NASA’nın Webb’i Yeni Yıldız Formları Olarak Ateşli Kum Saatini Yakaladı

Karanlık bulut L1527 içindeki protostarın bir zamanlar gizli olan özellikleri, NASA’nın James Webb Uzay Teleskobu tarafından ortaya çıkarılarak yeni bir yıldızın başlangıcına dair fikir veriyor. Toros yıldız oluşum bölgesindeki bu parlak bulutlar yalnızca kızılötesi ışıkta görülebildiğinden, Webb’in Yakın Kızılötesi Kamerası (NIRCam) için ideal bir hedeftir.

Bu kum saati şeklinin “boynu” içinde, önyıldızın kendisi görünmeyecek şekilde gizlenmiştir. Kenardan bir öngezegen diski, boynun ortasında koyu renkli bir çizgi olarak görülüyor. Protostardan gelen ışık, bu diskin üstünden ve altından sızarak çevredeki gaz ve toz içindeki boşlukları aydınlatır.

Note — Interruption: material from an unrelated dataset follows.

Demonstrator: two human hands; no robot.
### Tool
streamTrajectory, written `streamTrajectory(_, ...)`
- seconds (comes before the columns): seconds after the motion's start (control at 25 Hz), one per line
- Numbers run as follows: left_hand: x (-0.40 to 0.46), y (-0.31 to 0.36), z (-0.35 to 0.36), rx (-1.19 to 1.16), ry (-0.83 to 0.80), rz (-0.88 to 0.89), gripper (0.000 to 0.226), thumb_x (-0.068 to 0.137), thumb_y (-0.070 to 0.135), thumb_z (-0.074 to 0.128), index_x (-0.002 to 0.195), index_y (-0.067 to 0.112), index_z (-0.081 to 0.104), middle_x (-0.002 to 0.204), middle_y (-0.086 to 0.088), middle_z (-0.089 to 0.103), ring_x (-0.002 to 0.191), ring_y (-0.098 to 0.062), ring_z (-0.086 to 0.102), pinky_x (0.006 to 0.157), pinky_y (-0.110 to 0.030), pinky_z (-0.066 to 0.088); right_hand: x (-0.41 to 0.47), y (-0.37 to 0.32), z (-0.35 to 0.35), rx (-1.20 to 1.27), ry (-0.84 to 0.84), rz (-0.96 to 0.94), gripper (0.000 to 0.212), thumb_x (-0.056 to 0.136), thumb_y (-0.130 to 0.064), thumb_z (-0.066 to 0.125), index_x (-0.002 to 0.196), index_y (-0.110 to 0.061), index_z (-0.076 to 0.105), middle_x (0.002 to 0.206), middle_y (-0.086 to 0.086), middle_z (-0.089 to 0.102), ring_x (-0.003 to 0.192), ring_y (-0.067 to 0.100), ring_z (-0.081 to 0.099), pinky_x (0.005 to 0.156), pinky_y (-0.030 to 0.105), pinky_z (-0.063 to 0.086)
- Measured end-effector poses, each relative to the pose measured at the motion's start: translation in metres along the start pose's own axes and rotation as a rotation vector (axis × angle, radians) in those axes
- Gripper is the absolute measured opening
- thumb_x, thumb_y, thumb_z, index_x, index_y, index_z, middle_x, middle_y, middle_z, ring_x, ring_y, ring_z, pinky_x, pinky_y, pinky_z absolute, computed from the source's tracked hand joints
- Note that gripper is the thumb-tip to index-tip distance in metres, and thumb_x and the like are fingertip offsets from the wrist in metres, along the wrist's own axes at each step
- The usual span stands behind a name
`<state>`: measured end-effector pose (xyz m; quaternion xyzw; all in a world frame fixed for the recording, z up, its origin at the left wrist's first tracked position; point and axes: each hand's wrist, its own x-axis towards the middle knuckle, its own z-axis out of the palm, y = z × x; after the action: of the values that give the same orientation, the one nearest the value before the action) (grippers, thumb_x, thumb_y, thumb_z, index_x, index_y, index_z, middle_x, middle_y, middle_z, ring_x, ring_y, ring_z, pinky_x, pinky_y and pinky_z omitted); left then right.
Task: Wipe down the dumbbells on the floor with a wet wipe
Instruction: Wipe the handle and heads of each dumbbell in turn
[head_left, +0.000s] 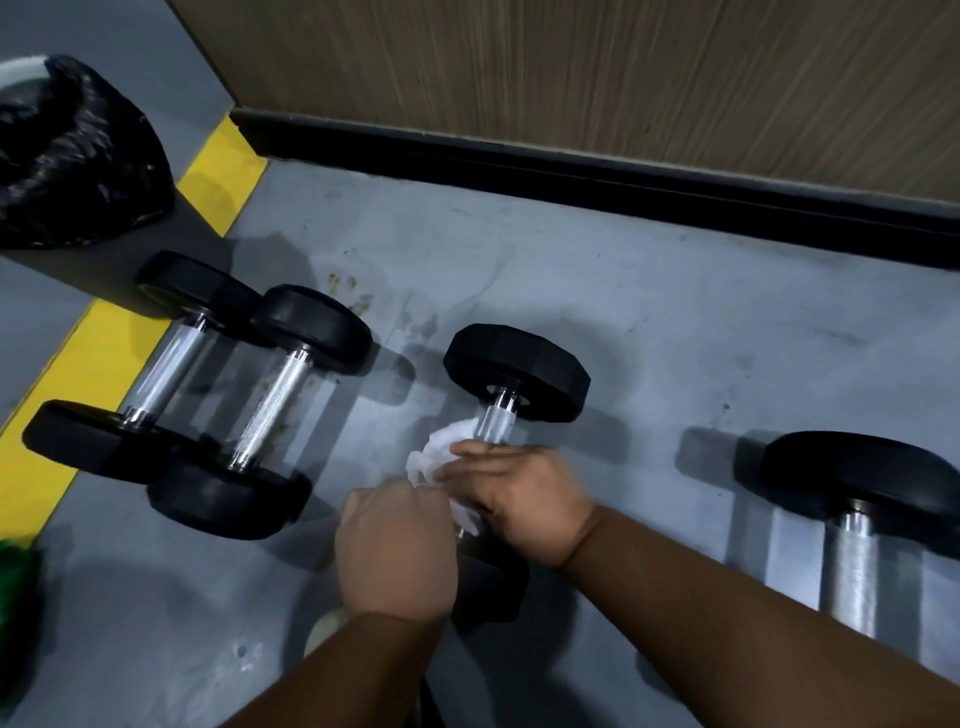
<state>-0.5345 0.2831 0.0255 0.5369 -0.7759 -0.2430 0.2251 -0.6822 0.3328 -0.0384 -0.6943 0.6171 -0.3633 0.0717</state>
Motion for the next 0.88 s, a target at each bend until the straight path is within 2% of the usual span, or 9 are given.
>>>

Bölgenin en yaygın özellikleri, bu temsili renkli kızılötesi görüntüde mavi ve turuncu renkli bulutlar, materyal protostardan uzaklaşıp çevredeki madde ile çarpıştığında oluşan dış hat boşlukları. Renklerin kendileri, Webb ile bulutlar arasındaki toz katmanlarından kaynaklanmaktadır. Mavi alanlar tozun en ince olduğu yerlerdir. Toz tabakası ne kadar kalın olursa, mavi ışık o kadar az kaçabilir ve turuncu cepler oluşturur.

Webb ayrıca, protostar malzemeyi ondan uzağa fırlatırken şok olmuş moleküler hidrojen iplikçiklerini de ortaya çıkarır. Şoklar ve türbülans, aksi takdirde tüm bulutta oluşacak olan yeni yıldızların oluşumunu engeller. Sonuç olarak, protostar, malzemenin çoğunu kendisi için alarak uzaya hakim olur.

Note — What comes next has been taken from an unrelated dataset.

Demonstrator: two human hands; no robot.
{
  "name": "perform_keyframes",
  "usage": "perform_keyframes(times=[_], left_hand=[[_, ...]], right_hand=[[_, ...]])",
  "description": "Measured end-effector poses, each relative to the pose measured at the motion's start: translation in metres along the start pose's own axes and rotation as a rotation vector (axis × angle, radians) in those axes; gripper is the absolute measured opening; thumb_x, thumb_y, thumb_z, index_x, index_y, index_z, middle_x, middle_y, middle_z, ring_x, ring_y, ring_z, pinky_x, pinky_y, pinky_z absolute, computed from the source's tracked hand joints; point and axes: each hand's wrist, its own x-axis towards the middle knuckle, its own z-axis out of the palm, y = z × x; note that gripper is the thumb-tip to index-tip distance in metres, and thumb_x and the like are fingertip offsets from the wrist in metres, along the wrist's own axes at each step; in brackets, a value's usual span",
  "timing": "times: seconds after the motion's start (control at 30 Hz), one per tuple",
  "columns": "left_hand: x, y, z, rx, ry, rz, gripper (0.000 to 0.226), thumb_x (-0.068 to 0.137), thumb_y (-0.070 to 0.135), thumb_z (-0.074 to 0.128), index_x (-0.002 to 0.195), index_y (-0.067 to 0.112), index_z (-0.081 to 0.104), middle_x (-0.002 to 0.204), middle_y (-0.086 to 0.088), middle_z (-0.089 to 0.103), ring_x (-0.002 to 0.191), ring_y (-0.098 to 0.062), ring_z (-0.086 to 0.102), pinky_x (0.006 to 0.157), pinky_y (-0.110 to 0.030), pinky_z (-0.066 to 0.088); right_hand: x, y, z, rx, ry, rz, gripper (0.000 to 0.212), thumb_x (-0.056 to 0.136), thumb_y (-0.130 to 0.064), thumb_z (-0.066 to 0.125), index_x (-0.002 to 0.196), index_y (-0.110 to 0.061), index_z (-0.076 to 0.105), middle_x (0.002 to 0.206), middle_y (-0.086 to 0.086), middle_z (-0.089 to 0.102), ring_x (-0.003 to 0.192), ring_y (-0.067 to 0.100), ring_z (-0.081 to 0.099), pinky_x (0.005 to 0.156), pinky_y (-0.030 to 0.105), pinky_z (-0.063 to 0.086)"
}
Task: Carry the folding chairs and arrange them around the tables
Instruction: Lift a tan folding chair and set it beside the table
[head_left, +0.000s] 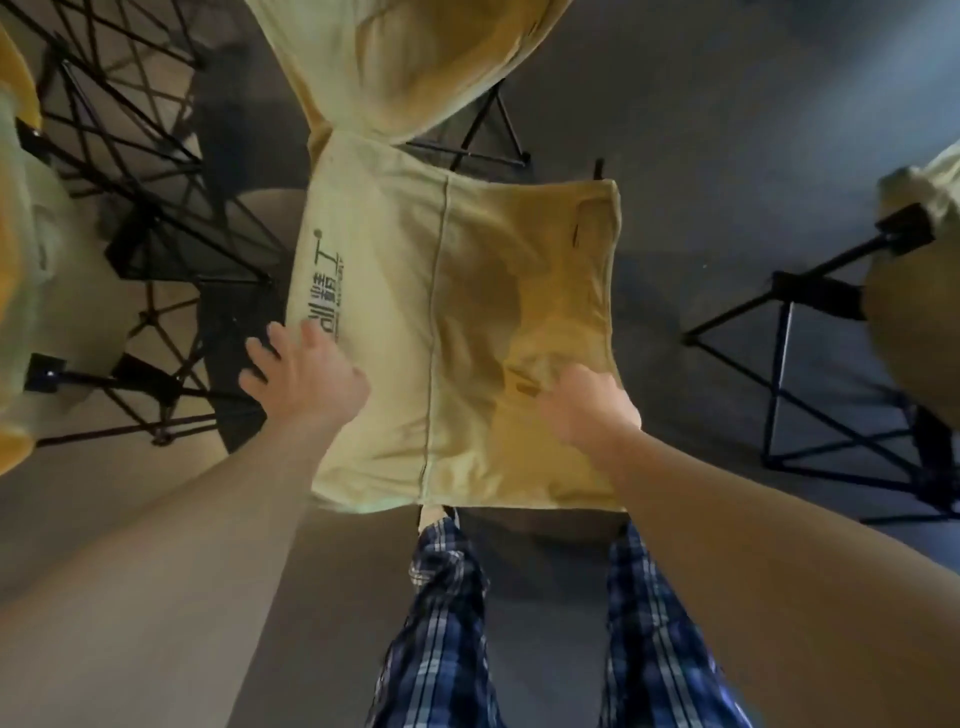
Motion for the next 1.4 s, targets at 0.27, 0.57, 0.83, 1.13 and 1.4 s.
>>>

L1527’nin neden olduğu kaosa rağmen, sadece yaklaşık 100.000 yaşında – nispeten genç bir vücut. Kızılötesi Astronomik Uydu gibi misyonlar tarafından gözlemlendiği gibi yaşı ve uzak kızılötesi ışıktaki parlaklığı göz önüne alındığında, L1527, yıldız oluşumunun en erken aşaması olan 0 sınıfı bir protostar olarak kabul edilir. Hâlâ karanlık bir toz ve gaz bulutu içinde kozalanmış olan bunun gibi protostarların, tam teşekküllü yıldızlar haline gelmeden önce kat etmeleri gereken uzun bir yol var. L1527, yıldızların temel bir özelliği olan hidrojenin nükleer füzyonu yoluyla henüz kendi enerjisini üretmez. Çoğunlukla küresel olmasına rağmen, Güneşimizin kütlesinin %20 ila %40’ı arasında bir yerde küçük, sıcak ve şişkin bir gaz kümesi şeklini alan şekli de kararsızdır.

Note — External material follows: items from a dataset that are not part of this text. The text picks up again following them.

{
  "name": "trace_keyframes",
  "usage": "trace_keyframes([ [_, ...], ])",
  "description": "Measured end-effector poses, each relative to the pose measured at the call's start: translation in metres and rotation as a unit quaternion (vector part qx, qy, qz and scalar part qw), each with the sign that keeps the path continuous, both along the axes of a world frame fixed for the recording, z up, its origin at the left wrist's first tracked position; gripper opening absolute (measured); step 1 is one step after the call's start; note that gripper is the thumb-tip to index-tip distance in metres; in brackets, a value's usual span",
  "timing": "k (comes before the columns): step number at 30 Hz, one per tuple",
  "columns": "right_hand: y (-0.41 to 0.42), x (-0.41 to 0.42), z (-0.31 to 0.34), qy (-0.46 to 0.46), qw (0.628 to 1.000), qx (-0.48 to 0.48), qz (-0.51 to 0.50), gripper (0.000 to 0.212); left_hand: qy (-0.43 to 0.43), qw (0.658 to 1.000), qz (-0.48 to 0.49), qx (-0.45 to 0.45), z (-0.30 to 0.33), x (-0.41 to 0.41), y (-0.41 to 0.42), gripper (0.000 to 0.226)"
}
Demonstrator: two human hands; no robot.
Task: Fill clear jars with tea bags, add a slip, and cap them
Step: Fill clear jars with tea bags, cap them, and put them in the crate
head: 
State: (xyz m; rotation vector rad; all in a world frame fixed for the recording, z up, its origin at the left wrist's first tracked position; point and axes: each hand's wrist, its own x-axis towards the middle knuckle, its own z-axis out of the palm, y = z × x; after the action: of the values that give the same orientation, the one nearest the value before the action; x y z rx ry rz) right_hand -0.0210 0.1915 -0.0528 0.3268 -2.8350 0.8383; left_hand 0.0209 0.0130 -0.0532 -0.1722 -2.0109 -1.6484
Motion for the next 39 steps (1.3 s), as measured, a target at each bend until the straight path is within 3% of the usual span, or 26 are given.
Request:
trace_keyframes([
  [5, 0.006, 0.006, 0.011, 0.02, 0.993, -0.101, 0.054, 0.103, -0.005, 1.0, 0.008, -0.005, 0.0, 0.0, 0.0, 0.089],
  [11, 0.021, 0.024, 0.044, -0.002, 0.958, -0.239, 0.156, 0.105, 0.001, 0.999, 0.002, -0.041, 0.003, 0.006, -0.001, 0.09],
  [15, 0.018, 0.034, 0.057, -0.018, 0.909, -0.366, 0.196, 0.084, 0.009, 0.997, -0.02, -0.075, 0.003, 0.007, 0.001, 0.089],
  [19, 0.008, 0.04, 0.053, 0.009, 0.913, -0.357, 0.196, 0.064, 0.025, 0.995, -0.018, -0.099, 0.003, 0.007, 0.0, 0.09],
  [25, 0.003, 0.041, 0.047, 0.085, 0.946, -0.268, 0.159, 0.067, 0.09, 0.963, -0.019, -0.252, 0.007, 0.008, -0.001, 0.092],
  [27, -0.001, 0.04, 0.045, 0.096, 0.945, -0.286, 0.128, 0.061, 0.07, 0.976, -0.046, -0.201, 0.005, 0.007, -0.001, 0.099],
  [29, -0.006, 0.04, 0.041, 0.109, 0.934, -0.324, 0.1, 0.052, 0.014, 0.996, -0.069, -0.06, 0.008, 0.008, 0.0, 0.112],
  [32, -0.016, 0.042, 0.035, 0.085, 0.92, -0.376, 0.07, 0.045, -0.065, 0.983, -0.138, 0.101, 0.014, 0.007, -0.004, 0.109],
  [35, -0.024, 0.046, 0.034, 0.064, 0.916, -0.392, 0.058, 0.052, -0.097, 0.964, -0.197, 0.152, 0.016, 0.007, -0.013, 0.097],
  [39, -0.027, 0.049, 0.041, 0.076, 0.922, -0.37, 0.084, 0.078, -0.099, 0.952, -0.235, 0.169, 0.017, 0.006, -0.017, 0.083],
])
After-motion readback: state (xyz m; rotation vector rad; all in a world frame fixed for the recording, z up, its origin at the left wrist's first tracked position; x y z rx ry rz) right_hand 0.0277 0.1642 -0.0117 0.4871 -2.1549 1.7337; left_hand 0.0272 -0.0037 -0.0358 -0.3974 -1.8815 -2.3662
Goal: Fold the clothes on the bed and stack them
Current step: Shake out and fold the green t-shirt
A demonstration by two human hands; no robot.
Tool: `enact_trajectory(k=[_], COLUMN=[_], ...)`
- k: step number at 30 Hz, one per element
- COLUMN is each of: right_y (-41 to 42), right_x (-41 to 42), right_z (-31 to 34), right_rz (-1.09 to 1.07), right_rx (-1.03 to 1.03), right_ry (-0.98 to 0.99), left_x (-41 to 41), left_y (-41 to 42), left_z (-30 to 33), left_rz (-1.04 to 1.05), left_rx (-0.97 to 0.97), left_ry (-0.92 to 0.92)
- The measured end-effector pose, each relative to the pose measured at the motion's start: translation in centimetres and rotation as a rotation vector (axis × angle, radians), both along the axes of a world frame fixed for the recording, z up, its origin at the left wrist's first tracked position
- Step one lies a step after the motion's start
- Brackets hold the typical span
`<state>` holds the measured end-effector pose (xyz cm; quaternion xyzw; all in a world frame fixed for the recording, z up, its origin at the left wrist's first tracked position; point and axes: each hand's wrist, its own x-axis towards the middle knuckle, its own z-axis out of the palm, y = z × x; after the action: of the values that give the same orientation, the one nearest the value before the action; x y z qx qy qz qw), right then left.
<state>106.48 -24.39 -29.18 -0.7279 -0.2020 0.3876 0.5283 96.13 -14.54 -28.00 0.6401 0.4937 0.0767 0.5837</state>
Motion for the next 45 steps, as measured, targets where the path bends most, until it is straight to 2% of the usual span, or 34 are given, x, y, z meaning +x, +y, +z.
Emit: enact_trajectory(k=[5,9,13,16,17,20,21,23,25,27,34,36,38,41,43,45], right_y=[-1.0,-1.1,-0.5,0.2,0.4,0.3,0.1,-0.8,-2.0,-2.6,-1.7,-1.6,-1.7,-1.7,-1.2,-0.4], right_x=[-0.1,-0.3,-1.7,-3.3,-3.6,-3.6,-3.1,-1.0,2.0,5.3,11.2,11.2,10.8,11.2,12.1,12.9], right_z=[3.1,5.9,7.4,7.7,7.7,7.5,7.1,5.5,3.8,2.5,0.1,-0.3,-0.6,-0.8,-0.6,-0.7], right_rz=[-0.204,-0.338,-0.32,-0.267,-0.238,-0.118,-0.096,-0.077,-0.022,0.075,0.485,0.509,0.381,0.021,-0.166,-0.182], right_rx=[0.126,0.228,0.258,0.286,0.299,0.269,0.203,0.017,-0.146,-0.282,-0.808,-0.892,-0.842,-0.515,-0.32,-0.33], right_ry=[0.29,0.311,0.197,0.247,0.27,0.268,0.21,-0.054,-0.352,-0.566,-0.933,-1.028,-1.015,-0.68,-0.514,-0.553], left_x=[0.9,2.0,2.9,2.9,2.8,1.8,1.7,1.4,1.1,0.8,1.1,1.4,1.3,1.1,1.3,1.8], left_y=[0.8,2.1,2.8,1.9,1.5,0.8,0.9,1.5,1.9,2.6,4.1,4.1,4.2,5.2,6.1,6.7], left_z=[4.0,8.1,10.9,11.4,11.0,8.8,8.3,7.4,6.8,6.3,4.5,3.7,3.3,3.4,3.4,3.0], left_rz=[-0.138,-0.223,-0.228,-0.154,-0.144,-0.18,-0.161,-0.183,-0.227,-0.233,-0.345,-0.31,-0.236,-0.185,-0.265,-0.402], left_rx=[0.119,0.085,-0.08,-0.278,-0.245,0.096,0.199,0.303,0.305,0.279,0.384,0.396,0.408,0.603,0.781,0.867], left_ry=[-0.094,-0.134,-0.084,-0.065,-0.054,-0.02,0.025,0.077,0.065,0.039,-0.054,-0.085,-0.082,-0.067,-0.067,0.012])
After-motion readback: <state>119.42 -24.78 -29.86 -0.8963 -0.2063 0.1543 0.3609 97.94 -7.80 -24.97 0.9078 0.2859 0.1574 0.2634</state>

Protostar kütle kazanmaya devam ettikçe, çekirdeği yavaş yavaş sıkışır ve kararlı nükleer füzyona yaklaşır. Bu resimde gösterilen sahne, L1527’nin tam da bunu yaptığını ortaya koyuyor. Çevreleyen moleküler bulut, protostarın bulunduğu merkeze çekilen yoğun toz ve gazdan oluşur. Malzeme düştükçe, merkez etrafında spiraller çizer. Bu, malzemeyi protostar’a besleyen, birikim diski olarak bilinen yoğun bir malzeme diski oluşturur. Daha fazla kütle kazandıkça ve daha fazla sıkıştıkça, çekirdeğinin sıcaklığı artacak ve sonunda nükleer füzyonun başlaması için eşiğe ulaşacaktır.

Görüntüde parlak merkezin önünde karanlık bir bant olarak görülen disk, yaklaşık olarak güneş sistemimiz büyüklüğündedir. Yoğunluk göz önüne alındığında, bu malzemenin çoğunun bir araya toplanması alışılmadık bir durum değil – gezegenlerin başlangıcı. Nihayetinde, L1527’nin bu görüntüsü, Güneşimizin ve güneş sistemimizin emekleme dönemlerinde nasıl göründüğüne dair bir pencere sunuyor.

Dünyanın önde gelen uzay bilimi gözlemevi olan James Webb Uzay Teleskobu, güneş sistemimizdeki gizemleri çözecek, diğer yıldızların etrafındaki uzak dünyaların ötesine bakacak ve evrenimizin gizemli yapılarını ve kökenlerini ve bizim onun içindeki yerimizi araştıracak. NASA’nın ortakları ESA (Avrupa Uzay Ajansı) ve Kanada Uzay Ajansı tarafından yönetilen Webb uluslararası bir programdır.